We Made It Ourselves | Sweet Cheeks Baby Food - T Magazine Blog

Sweet CheeksRolf Hagberg Sweet Cheeks organic baby food is made with locally sourced ingredients.

In her column, We Made It Ourselves, Charlotte Druckman writes about restaurants and small businesses with interesting house-made treats.

Lately, there’s been some talk of the beautiful people (see: Abbey Lee Kershaw) and a baby-food diet. While these reports might seem suspect, anyone who has tasted Lori Karis’s Sweet Cheeks pureed sweet potatoes for “newbies” might actually consider such a regime. There’s something scarily candy-like about the orange mush; plus, you cut out chewing time.

Karis, who has spent the last 25 years in the nanny business, might strike one as a contemporary Mary Poppins. Let’s face it: a spoonful of sugar wouldn’t go over so well in most households nowadays. A magic governess would whip up organic baby grub with locally sourced ingredients, don’t you think?

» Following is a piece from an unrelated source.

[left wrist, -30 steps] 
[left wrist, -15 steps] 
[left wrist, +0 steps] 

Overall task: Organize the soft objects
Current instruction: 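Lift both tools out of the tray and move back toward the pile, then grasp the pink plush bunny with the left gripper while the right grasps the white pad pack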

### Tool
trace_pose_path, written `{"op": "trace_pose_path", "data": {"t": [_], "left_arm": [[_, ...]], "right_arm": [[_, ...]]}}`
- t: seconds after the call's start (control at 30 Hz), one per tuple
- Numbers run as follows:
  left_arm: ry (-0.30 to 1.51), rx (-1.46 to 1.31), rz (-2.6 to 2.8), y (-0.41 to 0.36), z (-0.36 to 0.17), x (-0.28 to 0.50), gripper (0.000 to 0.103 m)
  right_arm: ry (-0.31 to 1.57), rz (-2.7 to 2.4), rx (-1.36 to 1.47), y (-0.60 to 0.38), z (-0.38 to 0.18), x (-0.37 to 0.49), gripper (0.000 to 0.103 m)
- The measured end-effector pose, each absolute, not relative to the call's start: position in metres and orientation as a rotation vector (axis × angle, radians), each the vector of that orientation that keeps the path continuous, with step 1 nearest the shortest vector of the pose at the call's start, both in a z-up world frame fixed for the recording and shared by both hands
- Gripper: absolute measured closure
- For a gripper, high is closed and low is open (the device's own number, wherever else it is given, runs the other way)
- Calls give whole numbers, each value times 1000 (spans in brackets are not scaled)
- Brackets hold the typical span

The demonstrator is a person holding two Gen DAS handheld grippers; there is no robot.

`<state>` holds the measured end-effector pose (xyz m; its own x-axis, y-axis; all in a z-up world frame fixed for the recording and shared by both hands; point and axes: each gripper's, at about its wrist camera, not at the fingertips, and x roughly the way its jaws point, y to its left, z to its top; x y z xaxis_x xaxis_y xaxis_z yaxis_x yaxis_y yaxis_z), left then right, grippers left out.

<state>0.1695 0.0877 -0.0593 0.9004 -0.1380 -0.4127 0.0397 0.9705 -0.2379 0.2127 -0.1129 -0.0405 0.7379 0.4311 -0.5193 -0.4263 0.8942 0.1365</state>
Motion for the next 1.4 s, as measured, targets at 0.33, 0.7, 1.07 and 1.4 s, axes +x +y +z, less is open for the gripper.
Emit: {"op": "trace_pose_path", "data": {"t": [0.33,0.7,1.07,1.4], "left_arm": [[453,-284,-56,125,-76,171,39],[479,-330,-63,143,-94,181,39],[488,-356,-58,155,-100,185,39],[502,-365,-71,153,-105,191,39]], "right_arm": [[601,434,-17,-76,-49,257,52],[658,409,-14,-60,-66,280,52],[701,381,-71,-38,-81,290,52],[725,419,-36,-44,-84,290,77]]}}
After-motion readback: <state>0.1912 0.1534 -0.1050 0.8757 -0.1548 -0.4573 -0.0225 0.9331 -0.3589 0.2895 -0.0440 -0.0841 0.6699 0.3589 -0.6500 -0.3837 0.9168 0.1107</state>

The youngest of a large family, Karis discovered her knack for child tending early on; in grade school, she began taking care of her myriad nieces and nephews. At 19, when she wanted out of her small-town Wisconsin life, she realized that kids were her ticket; she’d bring up baby in exchange for room and board in a big city.

Boston was her first stop. No sooner did she land a gig than she began preparing meals for her adopted family. “I had never cooked before,” she says. “They just had the basic Betty Crocker and ‘Joy of Cooking’ books. They all ate processed foods. … They even bought frozen carrots. That would have been a luxury item in my house. We always had raw carrots in my fridge; we had a garden. … We’d ask for the polka-dot bread [Wonder] and my mom thought we were crazy. For her, it was cheaper to make her own.”

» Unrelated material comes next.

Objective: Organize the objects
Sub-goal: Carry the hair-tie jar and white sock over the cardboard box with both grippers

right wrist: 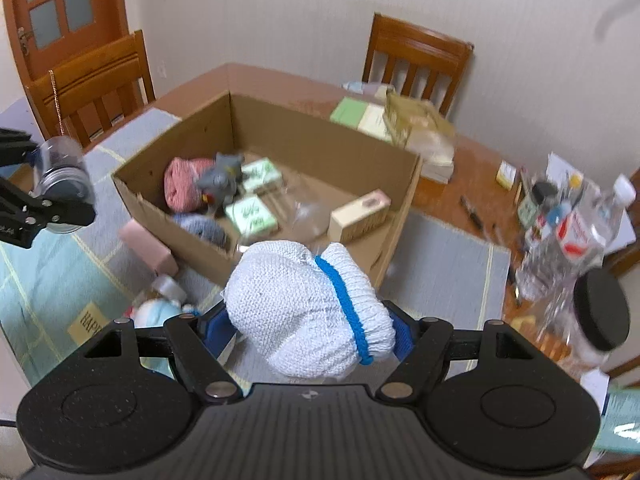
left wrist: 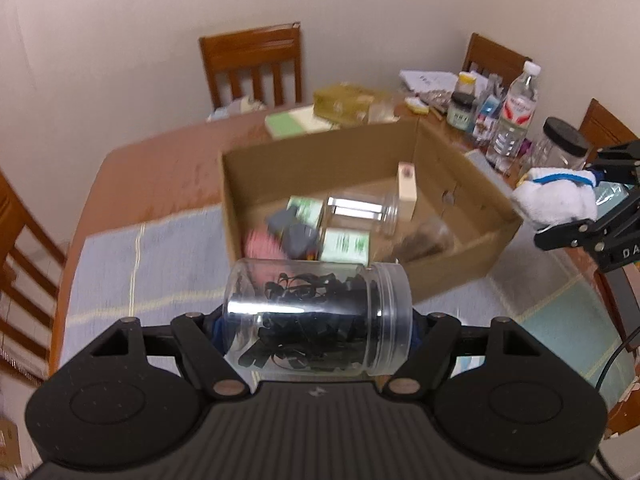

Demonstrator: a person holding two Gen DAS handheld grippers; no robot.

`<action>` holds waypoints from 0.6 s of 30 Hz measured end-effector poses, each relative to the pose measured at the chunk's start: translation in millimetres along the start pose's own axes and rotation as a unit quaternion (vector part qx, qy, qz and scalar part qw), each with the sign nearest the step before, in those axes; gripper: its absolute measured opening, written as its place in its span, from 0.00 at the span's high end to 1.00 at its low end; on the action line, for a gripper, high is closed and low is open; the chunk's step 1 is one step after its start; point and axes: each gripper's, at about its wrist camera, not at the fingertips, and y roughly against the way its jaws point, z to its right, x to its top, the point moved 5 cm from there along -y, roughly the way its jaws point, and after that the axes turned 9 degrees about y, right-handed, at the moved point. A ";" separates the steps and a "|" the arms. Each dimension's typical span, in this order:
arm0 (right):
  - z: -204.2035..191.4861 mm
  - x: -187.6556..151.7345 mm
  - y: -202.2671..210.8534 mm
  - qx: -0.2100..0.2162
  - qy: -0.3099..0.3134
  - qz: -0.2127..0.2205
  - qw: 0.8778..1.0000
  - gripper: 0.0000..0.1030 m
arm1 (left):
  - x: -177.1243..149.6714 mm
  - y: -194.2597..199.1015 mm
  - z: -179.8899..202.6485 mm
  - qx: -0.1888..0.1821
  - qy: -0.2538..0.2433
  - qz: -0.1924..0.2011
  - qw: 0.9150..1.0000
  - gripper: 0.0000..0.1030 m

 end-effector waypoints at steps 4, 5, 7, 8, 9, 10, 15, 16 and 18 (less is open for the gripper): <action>3.8 15.0 -1.6 -0.004 0.010 0.011 1.000 0.23 | 22.0 -10.8 7.0 -0.005 -0.007 0.009 1.000 0.27; 4.2 18.7 -3.0 -0.004 0.011 0.013 1.000 0.23 | 28.1 -14.0 8.8 -0.006 -0.010 0.010 1.000 0.27; 5.9 26.9 -5.7 -0.004 0.016 0.019 1.000 0.23 | 39.6 -20.3 11.6 -0.007 -0.015 0.014 1.000 0.27; 7.3 30.3 -7.6 -0.004 0.017 0.021 1.000 0.23 | 45.5 -23.2 12.9 -0.007 -0.016 0.017 1.000 0.27; 8.8 33.7 -9.8 -0.004 0.017 0.022 1.000 0.23 | 50.8 -25.4 14.3 -0.009 -0.018 0.020 1.000 0.27; 10.3 37.4 -12.1 -0.004 0.017 0.023 1.000 0.23 | 56.6 -28.4 16.2 -0.010 -0.021 0.023 0.999 0.27; 18.7 52.9 -25.6 0.000 0.019 0.029 0.999 0.23 | 83.6 -45.8 22.5 -0.010 -0.026 0.031 0.999 0.27; 21.0 56.0 -29.0 0.000 0.019 0.029 0.999 0.23 | 88.2 -49.7 23.8 -0.011 -0.026 0.030 0.999 0.27; 27.1 61.7 -36.8 -0.001 0.013 0.030 0.999 0.22 | 96.5 -58.0 26.7 -0.012 -0.027 0.030 0.999 0.27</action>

A culinary neophyte, Karis drew upon her Midwestern heritage and got cooking tips from her local Beantown butcher. Before she knew it, she was a good cook. As she moved from one family to the next, zig-zagging across the country, she honed her stove work. She’d fallen in love with the Silver Palate and the entire Moosewood collection. Her forte, it turned out, was baby food.

Eventually, she returned to her native turf so she could be closer to her kin, and found a family of five that needed her in Hudson, a town that borders Wisconsin and St. Paul, Minn. “I was back in casserole land: potluck supper, everything cooked to death.” Or so she thought. Once she discovered the nearby farmer’s market, things started to look brighter.

Since then, she has relocated to St. Paul. She not only shops at the downtown farmers’ market — the oldest in the state — but has also sold her Sweet Cheeks offerings there for the last two years. She’s doing so well that last month she retired from nannying.

Sweet CheeksRolf Hagberg “All I do is roast them,” Karis says of the fresh fruits and vegetables she selects.

These days, she is surrounded by co-ops that are giant, full-service grocery stores stocked entirely with local products. She sells her wholesome goods at nine of them, all within 30 miles. “It’s like Mayberry, in a weird city,” she observes.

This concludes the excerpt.